But she was more to me now. She was the one who was here, for one, but it wasn’t just that. It was her quiet vulnerability, her fierce love that held nothing but honesty, her wisdom, and all the mystery that would have terrified me before. Now, I was drawn to her, needing her wisdom, wanting her opinion on things, wanting her to know me and to know her.
Things were coming to a head in the argument.
“Why couldn’t he just trust me?” I asked softly, feeling the aching pain of having wanted his approval, the support that saidI could do no wrong, and if I did, he would bandage me up and let me try again without judgment.
“Because the trust he should have had was shattered by others. Not just by the werewolves who killed Liza, but by Liza herself. He’d trusted how he trained our children, trusted their judgment, trusted that they would listen when situations were dangerous. Liza didn’t, and she died. He didn’t just stop trusting the world, Jacky. He stopped trusting himself as a father, a mentor, and a teacher. His grief overwhelmed him.” Subira crossed her arms around the staff. “Then he started making the very mistakes he had never wanted to make.”
“Well…” I made a face. “I’m not ready to forgive him.”
“I’m not asking you to.”
“How can you still…” I didn’t finish the question, knowing it was a terrible thing to ask.

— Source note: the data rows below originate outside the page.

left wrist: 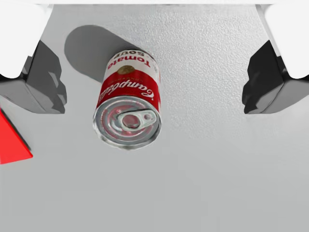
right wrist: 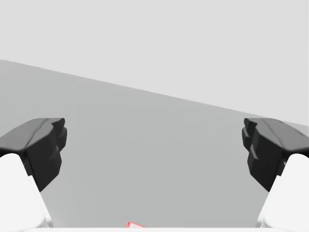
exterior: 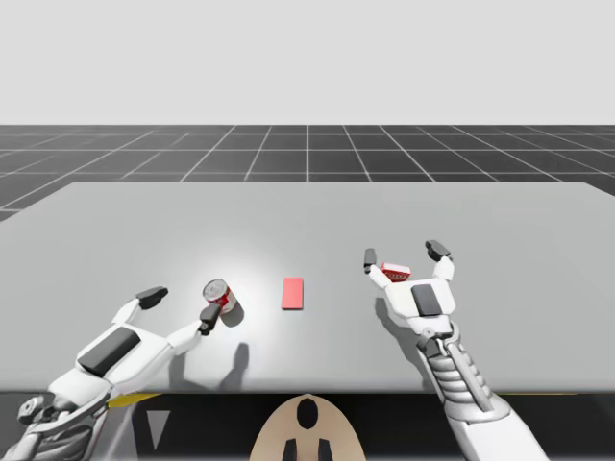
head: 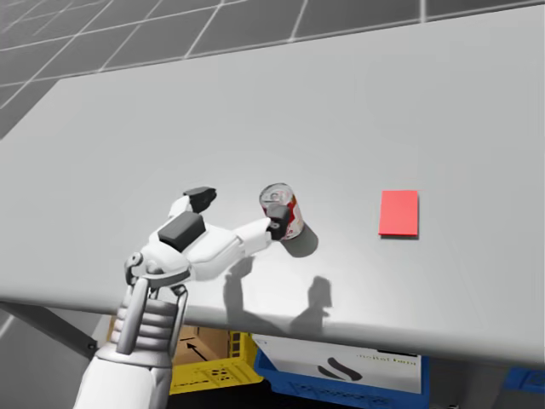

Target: Look at the card. If it is red, pick the object on the left. If it is green, pick the object on the right.

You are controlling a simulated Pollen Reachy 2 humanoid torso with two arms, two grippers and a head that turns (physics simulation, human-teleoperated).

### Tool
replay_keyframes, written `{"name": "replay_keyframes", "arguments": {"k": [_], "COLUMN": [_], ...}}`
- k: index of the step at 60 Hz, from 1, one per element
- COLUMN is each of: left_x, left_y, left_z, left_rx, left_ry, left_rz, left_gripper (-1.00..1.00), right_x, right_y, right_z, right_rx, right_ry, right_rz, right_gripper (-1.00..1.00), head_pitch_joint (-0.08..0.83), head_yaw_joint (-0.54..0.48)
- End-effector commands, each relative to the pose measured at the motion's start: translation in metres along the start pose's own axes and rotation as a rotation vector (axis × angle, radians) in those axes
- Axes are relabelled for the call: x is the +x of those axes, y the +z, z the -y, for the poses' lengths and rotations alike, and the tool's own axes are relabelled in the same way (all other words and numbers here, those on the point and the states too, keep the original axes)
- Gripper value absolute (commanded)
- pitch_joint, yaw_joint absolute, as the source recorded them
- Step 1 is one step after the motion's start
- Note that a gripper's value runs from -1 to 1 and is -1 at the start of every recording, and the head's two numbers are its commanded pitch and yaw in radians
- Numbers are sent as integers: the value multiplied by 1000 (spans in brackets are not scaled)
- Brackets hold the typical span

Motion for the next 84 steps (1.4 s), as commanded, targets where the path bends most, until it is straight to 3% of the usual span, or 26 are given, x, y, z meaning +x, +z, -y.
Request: {"name": "replay_keyframes", "arguments": {"k": [1, 12, 17, 32, 45, 47, 49, 50, 51, 52, 58, 72, 84], "left_x": [-34, -52, -55, -56, -55, -55, -54, -54, -55, -55, -56, -55, -56], "left_y": [-5, -34, -44, -71, -81, -81, -81, -81, -81, -81, -79, -77, -76], "left_z": [8, 8, 11, 15, 19, 19, 19, 19, 19, 20, 20, 21, 22], "left_rx": [-19, -5, 13, 38, 40, 40, 39, 38, 39, 34, 24, 16, 16], "left_ry": [65, 115, 101, 138, 134, 135, 136, 132, 127, 123, 122, 107, 106], "left_rz": [-8, 5, 15, -47, -55, -54, -55, -49, -46, -46, -47, -42, -41], "left_gripper": [-1000, -1000, -1000, -1000, -1000, -766, -255, 126, 788, 903, 998, 1000, 1000], "right_x": [-1, 0, 0, 0, -1, -1, -1, -1, -1, -1, -1, -1, -2], "right_y": [1, 1, 1, 0, 0, 0, 0, 0, 0, 0, -1, -1, 0], "right_z": [-5, -4, -4, -4, -4, -4, -4, -4, -4, -4, -4, -3, -4], "right_rx": [1, 0, 0, 1, 3, 2, 2, 3, 3, 3, 3, 3, 5], "right_ry": [-18, -20, -20, -20, -21, -21, -22, -23, -23, -22, -23, -26, -25], "right_rz": [-5, -3, -3, -4, -5, -4, -4, -4, -5, -4, -4, -4, -8], "right_gripper": [-1000, -1000, -1000, -1000, -1000, -1000, -1000, -1000, -1000, -1000, -1000, -1000, -1000], "head_pitch_joint": [701, 699, 697, 692, 688, 687, 687, 686, 686, 685, 682, 642, 438], "head_yaw_joint": [367, 364, 362, 358, 349, 348, 347, 348, 348, 348, 346, 347, 353]}}
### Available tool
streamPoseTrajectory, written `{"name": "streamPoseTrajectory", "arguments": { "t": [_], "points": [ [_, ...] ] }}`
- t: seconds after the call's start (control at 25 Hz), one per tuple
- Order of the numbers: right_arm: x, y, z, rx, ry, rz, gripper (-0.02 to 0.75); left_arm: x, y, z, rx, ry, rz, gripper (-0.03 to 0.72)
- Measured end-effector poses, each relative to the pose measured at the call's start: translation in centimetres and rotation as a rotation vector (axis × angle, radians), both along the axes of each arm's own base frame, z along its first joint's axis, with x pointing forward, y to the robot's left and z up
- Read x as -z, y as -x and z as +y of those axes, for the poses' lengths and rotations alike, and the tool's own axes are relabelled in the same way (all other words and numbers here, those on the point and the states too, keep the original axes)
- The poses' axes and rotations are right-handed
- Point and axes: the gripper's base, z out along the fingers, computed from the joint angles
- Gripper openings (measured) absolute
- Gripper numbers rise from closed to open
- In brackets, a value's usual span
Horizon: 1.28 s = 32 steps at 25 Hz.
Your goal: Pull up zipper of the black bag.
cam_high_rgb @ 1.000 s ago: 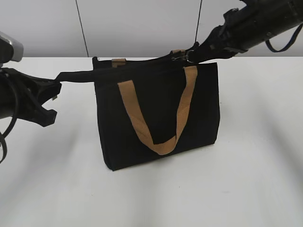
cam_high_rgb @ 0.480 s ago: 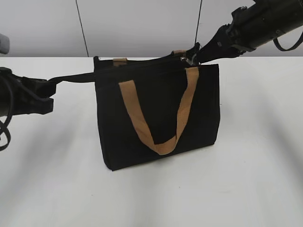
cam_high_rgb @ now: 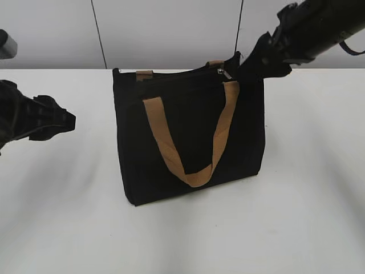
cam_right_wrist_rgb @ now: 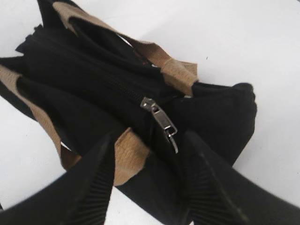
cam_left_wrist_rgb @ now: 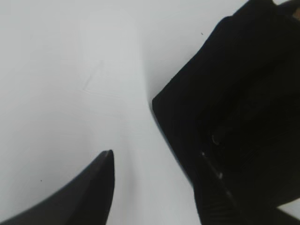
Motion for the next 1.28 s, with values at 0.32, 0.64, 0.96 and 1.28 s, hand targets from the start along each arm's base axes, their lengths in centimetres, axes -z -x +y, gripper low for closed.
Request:
{"name": "streamPoseTrajectory", "arguments": {
  "t": [0.32, 0.64, 0.96, 1.28],
  "points": [
    [0.9, 3.0, 0.0, 0.051, 0.103, 0.088, 0.339, -0.8, 1.5, 0.1, 0.013, 0.004, 0.151, 0.391],
    [-0.2, 6.8, -1.2, 0.085, 0.125, 0.068, 0.338, -3.5, 4.7, 1.2, 0.052, 0.003, 0.149, 0.372],
    [-1.5, 12.4, -3.1, 0.141, 0.168, 0.019, 0.337, -6.8, 9.5, 4.0, 0.042, -0.071, 0.062, 0.369],
    [-2.0, 18.9, -5.3, 0.249, 0.189, 0.001, 0.337, -8.8, 15.3, 6.8, 0.012, -0.052, -0.079, 0.369]
  ]
}}
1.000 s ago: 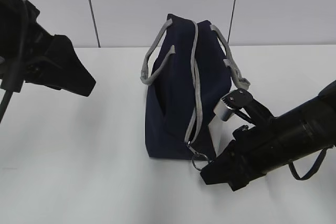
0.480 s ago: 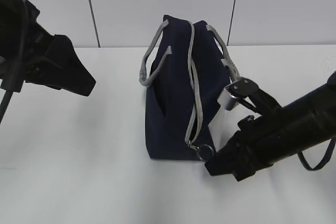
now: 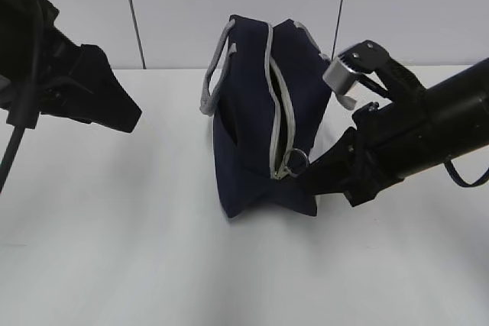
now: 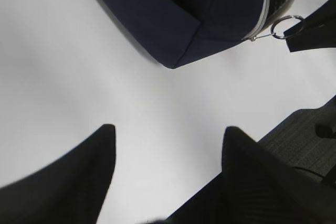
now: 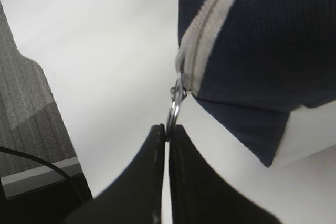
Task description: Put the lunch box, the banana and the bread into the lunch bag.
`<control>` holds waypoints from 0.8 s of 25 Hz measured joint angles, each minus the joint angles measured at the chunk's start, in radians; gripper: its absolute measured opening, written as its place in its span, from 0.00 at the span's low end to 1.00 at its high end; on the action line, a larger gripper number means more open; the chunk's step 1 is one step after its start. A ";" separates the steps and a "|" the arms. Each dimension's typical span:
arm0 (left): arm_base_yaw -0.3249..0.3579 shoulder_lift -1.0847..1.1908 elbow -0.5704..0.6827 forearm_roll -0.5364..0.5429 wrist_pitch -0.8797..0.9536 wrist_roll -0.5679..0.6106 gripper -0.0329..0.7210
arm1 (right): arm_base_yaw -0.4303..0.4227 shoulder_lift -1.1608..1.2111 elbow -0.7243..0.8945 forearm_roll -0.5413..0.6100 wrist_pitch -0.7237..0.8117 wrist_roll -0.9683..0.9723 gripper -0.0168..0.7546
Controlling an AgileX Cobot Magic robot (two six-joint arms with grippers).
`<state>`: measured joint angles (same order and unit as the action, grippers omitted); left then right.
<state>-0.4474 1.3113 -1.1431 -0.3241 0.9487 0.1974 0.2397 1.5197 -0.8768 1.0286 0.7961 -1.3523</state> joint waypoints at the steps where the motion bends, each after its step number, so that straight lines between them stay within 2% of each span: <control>1: 0.000 0.000 0.000 0.000 -0.002 0.001 0.63 | 0.000 -0.002 -0.011 -0.007 0.005 0.004 0.02; 17: 0.000 0.000 0.000 0.002 -0.015 0.054 0.63 | 0.000 -0.002 -0.134 -0.049 0.113 0.020 0.02; 20: 0.000 0.000 0.000 0.002 -0.016 0.054 0.63 | 0.000 -0.002 -0.139 -0.096 0.116 0.054 0.02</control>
<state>-0.4474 1.3113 -1.1431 -0.3218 0.9331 0.2519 0.2397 1.5173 -1.0161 0.9330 0.9118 -1.2979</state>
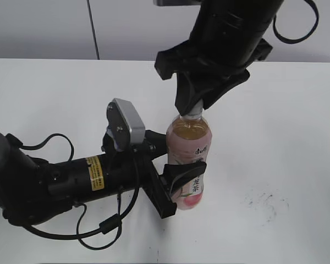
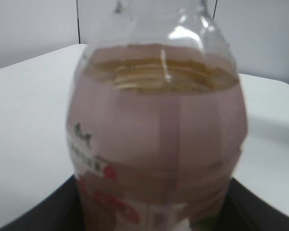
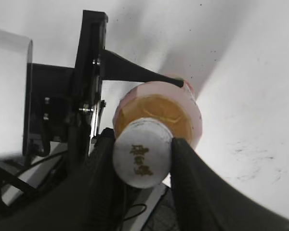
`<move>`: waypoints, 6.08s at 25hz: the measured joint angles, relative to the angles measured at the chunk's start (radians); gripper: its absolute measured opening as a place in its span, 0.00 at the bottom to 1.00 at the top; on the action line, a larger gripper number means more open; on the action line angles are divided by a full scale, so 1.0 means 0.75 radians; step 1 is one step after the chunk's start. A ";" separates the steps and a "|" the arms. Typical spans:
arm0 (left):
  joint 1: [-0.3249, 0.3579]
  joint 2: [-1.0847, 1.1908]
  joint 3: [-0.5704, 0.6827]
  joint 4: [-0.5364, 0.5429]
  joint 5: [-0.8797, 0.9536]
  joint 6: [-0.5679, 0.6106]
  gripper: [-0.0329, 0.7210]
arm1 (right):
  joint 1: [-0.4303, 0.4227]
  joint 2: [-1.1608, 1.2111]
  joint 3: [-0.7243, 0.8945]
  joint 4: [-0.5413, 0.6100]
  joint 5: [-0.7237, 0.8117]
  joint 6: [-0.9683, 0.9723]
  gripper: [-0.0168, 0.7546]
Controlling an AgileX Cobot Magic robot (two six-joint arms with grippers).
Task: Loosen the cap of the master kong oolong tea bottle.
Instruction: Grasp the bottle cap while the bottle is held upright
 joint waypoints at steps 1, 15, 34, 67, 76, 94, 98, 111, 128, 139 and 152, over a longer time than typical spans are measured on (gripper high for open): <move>0.000 0.000 0.000 0.000 0.000 0.000 0.56 | 0.000 0.000 0.000 0.001 0.000 -0.099 0.37; 0.000 0.000 0.000 0.010 0.000 0.010 0.56 | 0.000 -0.006 -0.002 0.017 0.000 -1.741 0.37; 0.000 0.000 0.000 0.003 0.000 0.000 0.56 | 0.000 -0.006 -0.219 0.058 -0.022 -0.126 0.77; 0.000 0.000 0.000 0.001 0.000 0.001 0.56 | 0.000 0.014 -0.025 0.016 -0.004 -1.211 0.37; 0.000 0.000 0.000 0.001 0.000 0.004 0.56 | 0.000 0.014 -0.029 0.017 0.001 -1.607 0.37; 0.000 0.000 0.000 0.001 0.000 0.002 0.56 | 0.000 0.014 -0.130 0.166 -0.012 -1.101 0.78; 0.000 0.000 0.000 0.001 0.000 0.002 0.56 | 0.000 0.014 -0.273 0.109 -0.008 -0.447 0.78; 0.000 0.000 0.000 0.001 0.000 0.001 0.56 | 0.000 0.014 -0.141 -0.015 -0.006 0.254 0.75; -0.001 0.000 0.000 0.001 0.003 0.001 0.56 | 0.001 0.014 -0.016 -0.008 -0.004 -0.083 0.38; -0.001 0.000 0.000 -0.003 0.003 -0.002 0.56 | 0.001 0.010 -0.016 -0.011 -0.003 -1.595 0.38; -0.001 0.000 0.000 -0.010 0.001 -0.008 0.56 | 0.002 0.006 -0.076 -0.008 0.011 -1.719 0.38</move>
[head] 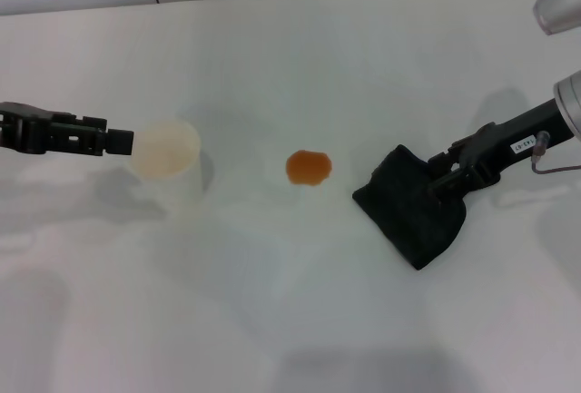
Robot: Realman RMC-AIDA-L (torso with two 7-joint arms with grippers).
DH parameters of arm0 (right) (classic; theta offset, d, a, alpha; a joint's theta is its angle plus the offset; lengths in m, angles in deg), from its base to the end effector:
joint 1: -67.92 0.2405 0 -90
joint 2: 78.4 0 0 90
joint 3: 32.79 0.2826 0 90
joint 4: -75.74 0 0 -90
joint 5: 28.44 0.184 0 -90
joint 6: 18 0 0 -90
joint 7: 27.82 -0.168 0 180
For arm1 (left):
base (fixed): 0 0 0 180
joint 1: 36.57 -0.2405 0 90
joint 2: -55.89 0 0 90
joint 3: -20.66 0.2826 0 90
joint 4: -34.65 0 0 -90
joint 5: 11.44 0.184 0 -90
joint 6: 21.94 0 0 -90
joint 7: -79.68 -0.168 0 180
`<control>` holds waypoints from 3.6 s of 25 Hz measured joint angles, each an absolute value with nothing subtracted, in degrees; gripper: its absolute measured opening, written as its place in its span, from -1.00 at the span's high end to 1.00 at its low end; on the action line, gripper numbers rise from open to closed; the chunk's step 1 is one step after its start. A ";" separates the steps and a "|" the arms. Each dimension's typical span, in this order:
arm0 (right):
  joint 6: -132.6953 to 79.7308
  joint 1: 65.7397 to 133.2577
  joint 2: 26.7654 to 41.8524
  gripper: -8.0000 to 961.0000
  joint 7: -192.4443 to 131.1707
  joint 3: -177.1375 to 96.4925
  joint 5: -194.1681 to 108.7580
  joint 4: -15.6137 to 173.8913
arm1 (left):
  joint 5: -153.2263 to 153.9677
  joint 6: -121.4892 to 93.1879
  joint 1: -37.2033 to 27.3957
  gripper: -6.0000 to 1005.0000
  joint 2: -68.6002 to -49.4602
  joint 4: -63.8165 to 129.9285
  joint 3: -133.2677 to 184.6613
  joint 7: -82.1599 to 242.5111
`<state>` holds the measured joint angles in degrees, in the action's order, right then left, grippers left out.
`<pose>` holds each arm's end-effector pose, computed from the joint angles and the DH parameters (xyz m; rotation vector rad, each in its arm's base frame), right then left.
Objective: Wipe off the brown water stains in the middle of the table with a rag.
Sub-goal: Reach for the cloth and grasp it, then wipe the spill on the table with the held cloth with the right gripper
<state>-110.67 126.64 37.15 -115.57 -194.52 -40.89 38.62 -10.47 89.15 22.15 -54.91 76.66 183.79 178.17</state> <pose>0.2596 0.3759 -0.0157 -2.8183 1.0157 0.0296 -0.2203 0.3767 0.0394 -2.8199 -1.2016 -0.3916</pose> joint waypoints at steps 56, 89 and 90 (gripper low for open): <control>-100.98 126.68 36.99 -0.53 -114.95 -194.47 -42.10 49.77 | -9.03 88.45 23.24 -0.71 -55.05 76.63 183.79 178.17; -103.95 128.18 36.91 0.57 -114.52 -194.70 -45.25 49.68 | -8.27 88.37 23.63 -0.71 -55.66 76.63 183.79 178.91; -104.01 128.25 36.89 0.58 -114.43 -194.70 -45.16 49.67 | -8.27 88.34 23.63 -0.71 -55.64 76.63 183.79 178.91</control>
<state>-104.01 128.25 36.89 -114.43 -194.70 -45.16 49.67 -8.27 88.34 23.63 -55.64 76.63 183.79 178.91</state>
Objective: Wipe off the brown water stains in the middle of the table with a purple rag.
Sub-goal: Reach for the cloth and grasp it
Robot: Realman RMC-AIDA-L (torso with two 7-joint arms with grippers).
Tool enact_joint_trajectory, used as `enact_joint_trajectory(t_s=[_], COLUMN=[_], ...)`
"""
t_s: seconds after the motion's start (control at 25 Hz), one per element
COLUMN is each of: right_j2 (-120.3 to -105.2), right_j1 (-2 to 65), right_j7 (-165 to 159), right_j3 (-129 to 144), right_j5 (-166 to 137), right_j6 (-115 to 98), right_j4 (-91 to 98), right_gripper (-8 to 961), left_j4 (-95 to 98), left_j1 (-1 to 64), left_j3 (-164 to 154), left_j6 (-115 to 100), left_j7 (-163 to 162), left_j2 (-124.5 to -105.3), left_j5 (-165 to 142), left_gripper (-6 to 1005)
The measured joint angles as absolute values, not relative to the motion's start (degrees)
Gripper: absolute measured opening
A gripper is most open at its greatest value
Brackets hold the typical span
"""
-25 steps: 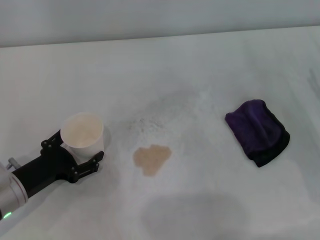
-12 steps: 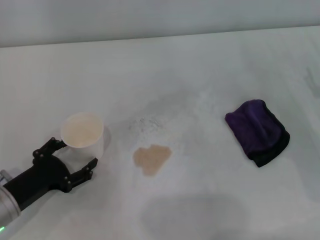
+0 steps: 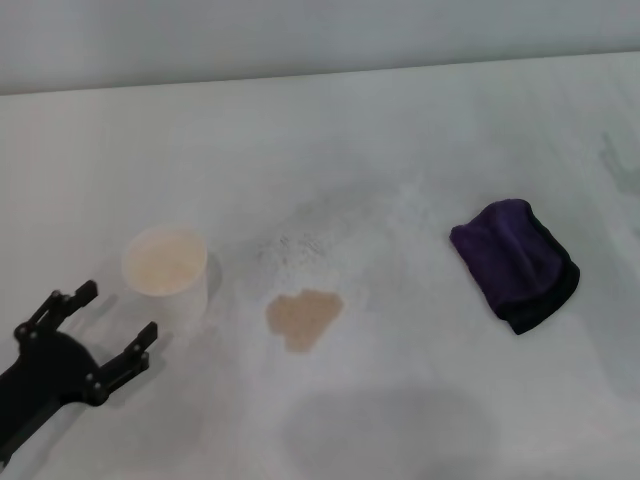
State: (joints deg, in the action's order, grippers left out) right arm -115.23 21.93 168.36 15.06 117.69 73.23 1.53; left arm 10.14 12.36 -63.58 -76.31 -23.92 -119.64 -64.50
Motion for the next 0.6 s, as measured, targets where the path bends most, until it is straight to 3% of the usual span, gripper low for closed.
enact_joint_trajectory(t_s=[0.32, 0.6], right_j2=[-115.23, -114.88], right_j1=[20.8, 20.0], right_j7=[165.8, 141.3], right_j3=[16.7, 21.0], right_j5=[117.7, 117.6], right_j6=[74.8, 72.3], right_j4=[1.1, 7.3], right_gripper=[784, 777], left_j4=[10.4, 10.3], left_j1=[7.0, 5.7], left_j3=[-63.2, -63.2], left_j6=[-79.4, -79.7], left_j7=[-22.1, -21.6], left_j2=[-119.44, -119.31], left_j5=[-57.8, -46.1], left_gripper=[878, 878])
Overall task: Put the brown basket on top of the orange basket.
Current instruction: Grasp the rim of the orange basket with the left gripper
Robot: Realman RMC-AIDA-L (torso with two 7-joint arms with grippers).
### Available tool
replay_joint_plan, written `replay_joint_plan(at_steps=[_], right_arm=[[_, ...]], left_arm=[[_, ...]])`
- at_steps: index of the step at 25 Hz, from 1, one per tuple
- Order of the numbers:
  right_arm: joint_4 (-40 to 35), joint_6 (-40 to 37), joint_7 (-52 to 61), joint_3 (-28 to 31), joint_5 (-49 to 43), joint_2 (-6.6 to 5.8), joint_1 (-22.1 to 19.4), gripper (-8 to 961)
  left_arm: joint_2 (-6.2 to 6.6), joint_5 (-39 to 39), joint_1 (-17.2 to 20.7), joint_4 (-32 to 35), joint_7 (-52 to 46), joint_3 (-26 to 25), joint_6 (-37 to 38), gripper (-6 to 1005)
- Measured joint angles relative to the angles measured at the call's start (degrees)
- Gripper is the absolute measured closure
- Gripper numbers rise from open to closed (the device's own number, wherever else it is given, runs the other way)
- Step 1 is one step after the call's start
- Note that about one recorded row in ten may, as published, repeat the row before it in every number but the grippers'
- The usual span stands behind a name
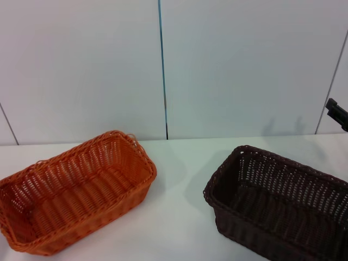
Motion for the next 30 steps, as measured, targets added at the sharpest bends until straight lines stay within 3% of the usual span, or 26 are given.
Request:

“Stand by him and love him?” Subira seemed nonplussed by it.
I winced.
“Because I know who he is and who he’s not.” She nodded toward the memory of Hasan, his fury uncontained. The room exploded, all the furniture becoming tiny pieces of debris. Almost instinctively, I thought how I didn’t want to get cut up by all of it and it froze, leaving me and Subira in a snapshot of the memory, much like the memory of fighting Rainer had frozen.
“He’s not the man I confronted that day. He was fighting a lot of demons that day, just like we all have personal demons to fight, as you know. He never wanted to be the man he was that day.” Subira waved a hand. “Let it continue. We’ll be safe.”
I took a deep breath and did.
I wasn’t ready to have peace with Hasan. Understanding didn’t mean I had to forgive. That was the high road, certainly, but it wasn’t just what he had said or done to me. It had been about how he treated Dirk.
“I tore the family in half,” I said, fighting the guilt I felt. It wasn’t enough guilt to make me back down from how I felt about Hasan, though. If I could just do as he asked, none of this would have happened. I put on a brave face and vented frustrations, but deep down, I still felt terrible for all this. I also wouldn’t change a single thing about it. I would defend Dirk and Landon until the day I died. I was going to marry Heath Everson, and no one was going to stop me.
“No, you didn’t. You drew an important boundary. You stood up for what you believe in, for those you promised to stand beside. You’ve done it with our family before as well. You didn’t break anything, Jacky. And we both know that those thoughts and feelings don’t come from this moment, not entirely. They are from something from a different time and place, from the eyes of someone who can’t tell the difference between this and what happened back then.”
“I don’t remember what happened when I was young, Subira,” I reminded her, shaking my head. “Hard to go to a memory to confront it, if I don’t remember it at all.”
“You don’t?” Subira turned and stood in front of me, ignoring the argument she had with Hasan that day. “Are you sure?”
“Positive,” I growled softly, not liking what she was implying.
“Jacky, if you didn’t rememberat all,then it wouldn’t haunt you. Something in you remembers.”
“No, it doesn’t. My human family treated me pretty badly. It’s probably just like?—”
“Hasan was mean. He said cruel things. I know all of this. He’s reacting to a feeling caused by someone else in our lives you remind him of. You remind him of the circumstances. He’s scared for you.”
“And?”
“And he recognizes how badly he hurt you because he wasn’t the first to do it. Just like you aren’t Liza, he’s not your biological father.”
Those words slapped me.
I wasn’t sure why, though.
“I know he’s not. I thought you weren’t going to try to make me forgive him.”
“I’m not trying to make you forgive him. I’m trying to make you think of the girl who is holding on to the pain. Not the grown woman in front of me. The little girl you claim you forgot, but clearly, your body remembers. Your heart and your mind remember, Jacky, and we need to get to it because it has lived with you far longer than anything else.” Subira pointed at Hasan. “He is not your biological father.”
He wasn’t my biological father. I knew that. I knew he was consumed by grief, and that caused him to be irrational. I wasn’t stupid. He said mean things. They were awful.
He never hit me.
Those words went through my head, and terror gripped me.